In the broader context of Uganda’s tea industry, which produces over 300,000 tonnes annually but consumes less than 5% of that locally, the impact of Regulation 11 can be far-reaching. It provides a structured market where local tea innovators, many of whom are women, can test, refine, and scale their ideas in response to real market needs. For instance, supplying customised tea packs to schools, government offices, or community-based tourism initiatives under reserved contracts can stimulate local value addition and drive greater domestic consumption.
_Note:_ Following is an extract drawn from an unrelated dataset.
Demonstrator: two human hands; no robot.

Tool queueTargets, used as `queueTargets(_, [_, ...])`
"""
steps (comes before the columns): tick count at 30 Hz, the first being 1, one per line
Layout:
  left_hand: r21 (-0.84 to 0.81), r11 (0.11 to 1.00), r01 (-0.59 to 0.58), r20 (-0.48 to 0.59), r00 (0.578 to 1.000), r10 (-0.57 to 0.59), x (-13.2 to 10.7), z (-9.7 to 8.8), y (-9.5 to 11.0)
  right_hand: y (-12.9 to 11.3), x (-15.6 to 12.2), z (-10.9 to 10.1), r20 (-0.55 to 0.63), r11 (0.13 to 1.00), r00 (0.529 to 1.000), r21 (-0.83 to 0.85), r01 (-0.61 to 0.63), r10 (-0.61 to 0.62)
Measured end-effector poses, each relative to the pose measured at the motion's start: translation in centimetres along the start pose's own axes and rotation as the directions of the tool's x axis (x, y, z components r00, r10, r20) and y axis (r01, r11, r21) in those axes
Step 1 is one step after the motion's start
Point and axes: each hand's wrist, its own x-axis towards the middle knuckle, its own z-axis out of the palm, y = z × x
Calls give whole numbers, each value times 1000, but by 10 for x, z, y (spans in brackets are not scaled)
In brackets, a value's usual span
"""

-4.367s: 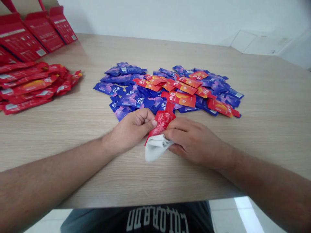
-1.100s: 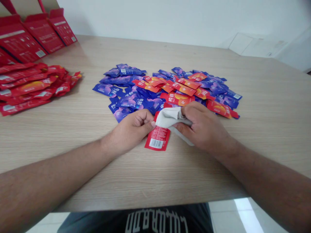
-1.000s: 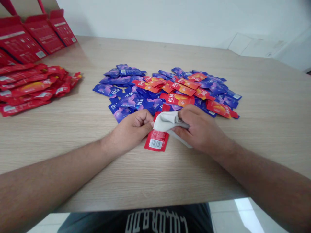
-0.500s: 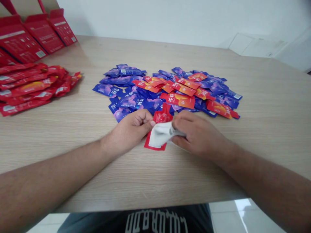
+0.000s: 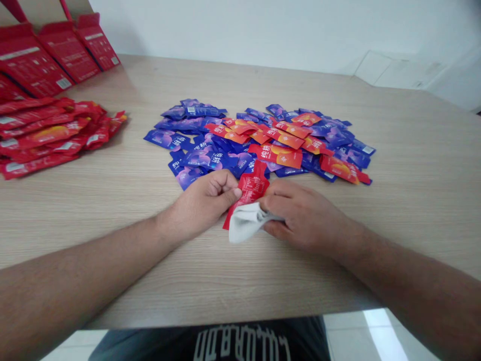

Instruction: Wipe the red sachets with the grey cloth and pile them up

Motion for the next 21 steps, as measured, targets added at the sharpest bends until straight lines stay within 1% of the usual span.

Moreover, this regulation contributes to gender-responsive development by aligning with Uganda’s national objectives for inclusive economic growth and the Sustainable Development Goals. It validates the role of women not merely as beneficiaries of development but as key drivers of innovation and market transformation. In empowering women to participate in public procurement through reservation schemes, Regulation 11 fosters a more equitable, vibrant, and inclusive tea industry.

In essence, Regulation 11 is not just a legal requirement; it is a policy tool that unlocks market opportunities, encourages innovation, and enhances local economic participation for women in tea. It addresses historical inequalities in market access and offers hope for a future where the tea sector is as inclusive and locally rewarding as it is globally competitive.